Huaiyin District (槐荫区 (槐蔭區, Huáiyìn Qū)) is one of 10 urban districts of the prefecture-level city of Jinan, the capital of Shandong Province, East China, forming part of the city's urban core. It borders the districts of Tianqiao to the northeast, Shizhong to the southeast, and Changqing to the southwest, as well as the prefecture-level city of Dezhou to the northwest.
== History ==
Before the Ming dynasty, the present Huaiyin District was a rural area outside of old citywall of Jinan. It consisted primarily of a cluster of villages centered around Panlongzhuang. During the reign of Wanli Emperor (1573), it was renamed Village of Da Huaishu ('Village of Great Pagoda Tree'). After the establishment of the international commercial area in Jinan in 1904 near the end of the Qing dynasty, the area gradually developed into an urban residential district. In 1955, it was officially designated as Huaiyin District; Huaiyin literally means 'shade of pagoda tree'.
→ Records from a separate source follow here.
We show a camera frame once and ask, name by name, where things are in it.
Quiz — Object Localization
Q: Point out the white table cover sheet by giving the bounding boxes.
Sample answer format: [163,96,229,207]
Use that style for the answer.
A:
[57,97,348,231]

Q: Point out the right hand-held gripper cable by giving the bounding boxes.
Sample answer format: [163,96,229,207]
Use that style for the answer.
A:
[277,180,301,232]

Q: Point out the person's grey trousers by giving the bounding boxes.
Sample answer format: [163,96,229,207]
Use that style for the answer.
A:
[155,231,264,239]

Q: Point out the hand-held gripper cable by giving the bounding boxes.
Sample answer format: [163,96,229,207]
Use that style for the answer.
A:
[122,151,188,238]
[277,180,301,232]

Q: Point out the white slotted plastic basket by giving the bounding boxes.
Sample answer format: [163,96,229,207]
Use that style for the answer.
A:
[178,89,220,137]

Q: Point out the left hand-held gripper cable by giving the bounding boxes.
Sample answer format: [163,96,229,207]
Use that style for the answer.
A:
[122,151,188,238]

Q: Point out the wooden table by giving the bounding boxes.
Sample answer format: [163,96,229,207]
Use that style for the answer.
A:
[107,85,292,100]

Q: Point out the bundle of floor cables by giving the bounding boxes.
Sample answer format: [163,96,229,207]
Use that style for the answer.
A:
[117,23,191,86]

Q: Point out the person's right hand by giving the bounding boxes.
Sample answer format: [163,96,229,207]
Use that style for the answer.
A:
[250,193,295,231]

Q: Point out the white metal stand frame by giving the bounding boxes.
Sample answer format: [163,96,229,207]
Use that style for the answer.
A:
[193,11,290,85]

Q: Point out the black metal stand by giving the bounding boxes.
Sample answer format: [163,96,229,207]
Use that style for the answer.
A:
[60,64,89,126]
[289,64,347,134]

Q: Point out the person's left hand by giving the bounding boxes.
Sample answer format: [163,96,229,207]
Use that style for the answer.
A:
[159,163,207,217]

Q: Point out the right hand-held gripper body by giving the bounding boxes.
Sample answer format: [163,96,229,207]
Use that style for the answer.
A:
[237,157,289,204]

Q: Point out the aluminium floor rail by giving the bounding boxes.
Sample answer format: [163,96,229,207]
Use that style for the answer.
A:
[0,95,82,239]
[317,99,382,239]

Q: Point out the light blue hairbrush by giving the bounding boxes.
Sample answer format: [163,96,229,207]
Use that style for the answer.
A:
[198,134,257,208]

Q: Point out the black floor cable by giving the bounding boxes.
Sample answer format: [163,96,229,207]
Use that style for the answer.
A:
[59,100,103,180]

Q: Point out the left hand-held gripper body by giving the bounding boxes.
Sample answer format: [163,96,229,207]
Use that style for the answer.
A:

==Administrative divisions==
As of 2012, this district is divided to 12 subdistricts and 2 towns.
- Subdistricts

- Zhenxingjie Subdistrict (振兴街街道)
- Zhongdahuaishu Subdistrict (中大槐树街道)
- Daodejie Subdistrict (道德街街道)
- Xishichang Subdistrict (西市场街道)
- Wuligou Subdistrict (五里沟街道)
- Yingshijie Subdistrict (营市街街道)
- Qingniangongyuan Subdistrict (青年公园街道)
- Nanxinzhuang Subdistrict (南辛庄街道)
- Duandianbeilu Subdistrict (段店北路街道)
- Zhangzhuanglu Subdistrict (张庄路街道)
- Kuangshan Subdistrict (匡山街道)
- Meilihu Subdistrict (美里湖街道)

- Towns
- Wujiabao (吴家堡镇)
- Duandian (段店镇)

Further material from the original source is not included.